I saw the film twice in the theater because the first time, the sound was seriously screwed up so myself, and everyone else got a free pass for another showing. Needless to say, I disliked it immensely both times. RESIDENT EVIL (2002) was a success which led to more sequels, most of which I avoided.

I saw a portion of RESIDENT EVIL: APOCALYPSE (2004) when it hit DVD. About the point where they made RE3's Nemesis look like a joke, being beaten up by series regular, Alice, I tuned out and didn't finish the movie. Since then, we've gotten RESIDENT EVIL: EXTINCTION (2007), RESIDENT EVIL: AFTERLIFE (2010), RESIDENT EVIL: RETRIBUTION (2012) and next year, we'll likely get RESIDENT EVIL: AD INFINITUM.


If ever 'Survival Horror' got a shot in the arm, it was by 2008s DEAD SPACE. Not since Playstation's original RE juggernaut from 1996 (not counting the later REmake on GameCube) had their been a game with this level of fear and intensity. In it, the essence of 'Survival Horror' returned in a big way. You play as Isaac Clarke, an engineer who finds unending horror aboard a mining ship in outer space. 

Essentially RESIDENT EVIL in outer space, DEAD SPACE distinguishes itself with some intriguing additions for the maximum in visceral thrills. There's no HUD (Head's Up Display). Instead info like your life bar is visualized via holographic imagery seen on your suit. The ability to target body parts is an ingenious method in dealing with hostile alien lifeforms. There's a distinct lack of high powered weaponry in the traditional sense, so Isaac must use mining tools as his weapons of creature destruction. It's simply a spectacular game all around. DEAD SPACE 2 was released in 2011.


RESIDENT EVIL 6 has just come out earlier this month (October 2nd, 2012) and after the lack of a true feeling of RESIDENT EVILness in the fifth chapter, I was hesitant to pick this up. The gaming bug had bit me again, and I had extra cash burning a hole in my pocket and figured why the hell not? Upon getting home with RE6 (and also the new TWISTED METAL and RESISTANCE 3), I went online to read up on it (something I should have done ahead of time) and found lots and lots of negative reviews. I'd never seen an RE game of the main story arc receive such a low rating before. So I put the game in fearing the worst.
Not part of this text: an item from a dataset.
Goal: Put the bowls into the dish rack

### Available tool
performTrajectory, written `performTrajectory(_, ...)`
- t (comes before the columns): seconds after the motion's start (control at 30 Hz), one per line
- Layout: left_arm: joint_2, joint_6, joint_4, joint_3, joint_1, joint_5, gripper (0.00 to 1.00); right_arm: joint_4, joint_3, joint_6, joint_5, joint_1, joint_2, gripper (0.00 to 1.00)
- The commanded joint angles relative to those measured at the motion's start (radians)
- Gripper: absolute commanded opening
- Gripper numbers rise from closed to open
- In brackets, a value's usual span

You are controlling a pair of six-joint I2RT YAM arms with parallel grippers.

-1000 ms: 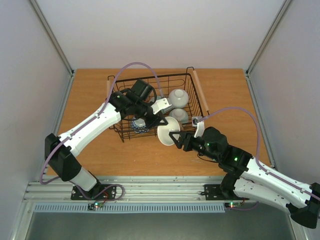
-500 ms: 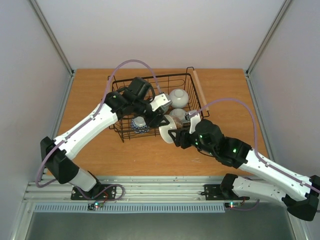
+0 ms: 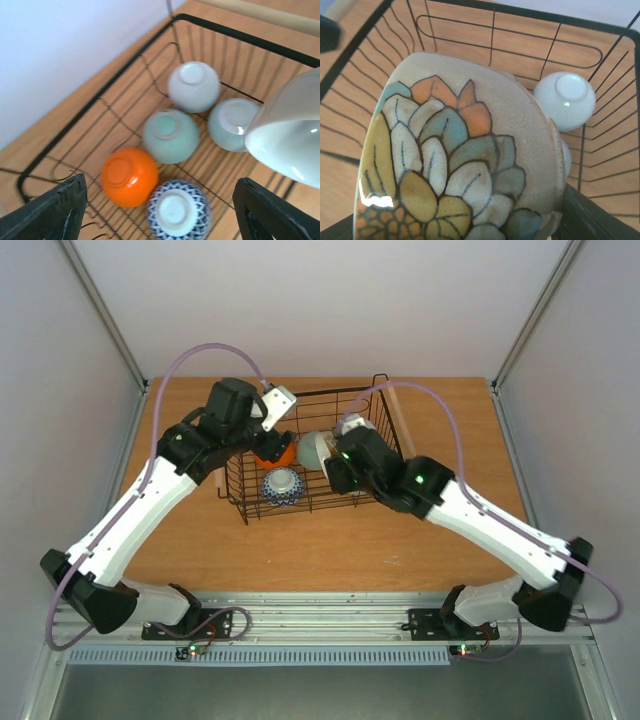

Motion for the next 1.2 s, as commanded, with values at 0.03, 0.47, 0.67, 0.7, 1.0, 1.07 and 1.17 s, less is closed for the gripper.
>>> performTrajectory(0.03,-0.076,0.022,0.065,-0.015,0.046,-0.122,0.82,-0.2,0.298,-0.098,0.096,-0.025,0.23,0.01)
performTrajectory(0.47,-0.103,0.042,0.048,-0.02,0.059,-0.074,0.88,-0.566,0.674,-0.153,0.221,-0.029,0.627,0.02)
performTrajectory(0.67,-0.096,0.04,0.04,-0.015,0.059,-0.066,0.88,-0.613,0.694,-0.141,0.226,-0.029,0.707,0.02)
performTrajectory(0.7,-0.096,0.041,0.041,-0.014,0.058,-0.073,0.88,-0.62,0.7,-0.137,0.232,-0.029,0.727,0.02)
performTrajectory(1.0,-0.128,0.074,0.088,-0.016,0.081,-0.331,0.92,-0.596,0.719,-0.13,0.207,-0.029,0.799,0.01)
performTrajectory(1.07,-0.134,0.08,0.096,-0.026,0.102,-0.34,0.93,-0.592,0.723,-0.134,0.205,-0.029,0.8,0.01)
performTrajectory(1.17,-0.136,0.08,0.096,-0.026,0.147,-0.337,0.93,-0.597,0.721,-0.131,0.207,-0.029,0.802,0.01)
While I've so far played only a small portion of it, it does put the evil back in RESIDENT EVIL and zombies are zombies again (although they do pick up weapons and throw them at you), there's a Fulci styled blood geyser of gaming additions that threatens to derail the whole enterprise instead of keeping it on track. 

From the very start, one gets the impression the makers were gunning for the closest to a movie-gaming crossover experience as possible. It's movies, movies, movies crammed with Qick Time Events that often give off the impression they would rather you WATCH RESIDENT EVIL 6 as opposed to actually PLAYING IT. The co-op play returns as does the dark ambiance of those early games. Collecting herbs has now been modified where you have to put them into these tablet things to use them. Fighting game style maneuvers have also been integrated to help out in hairier situations and bullets seem to be in less abundance compared with the last few games.

I've not played enough of it yet, but so far, I'm fairly disappointed with it. It seems to be the most sharply divided amongst fans and critics of the series thus far. Capcom seem genuine in their perseverance in taking the series in new directions to keep it fresh and viable. However, closing the door on the series at this point and starting over from scratch might also be worth thinking about. RESIDENT EVIL has strewn so far away from what made it "Survival Horror", that if it continues on this path, the name itself will need to evolve to keep up with the innumerable changes the various Umbrella Corporation contagions have inflicted on this once mighty franchise.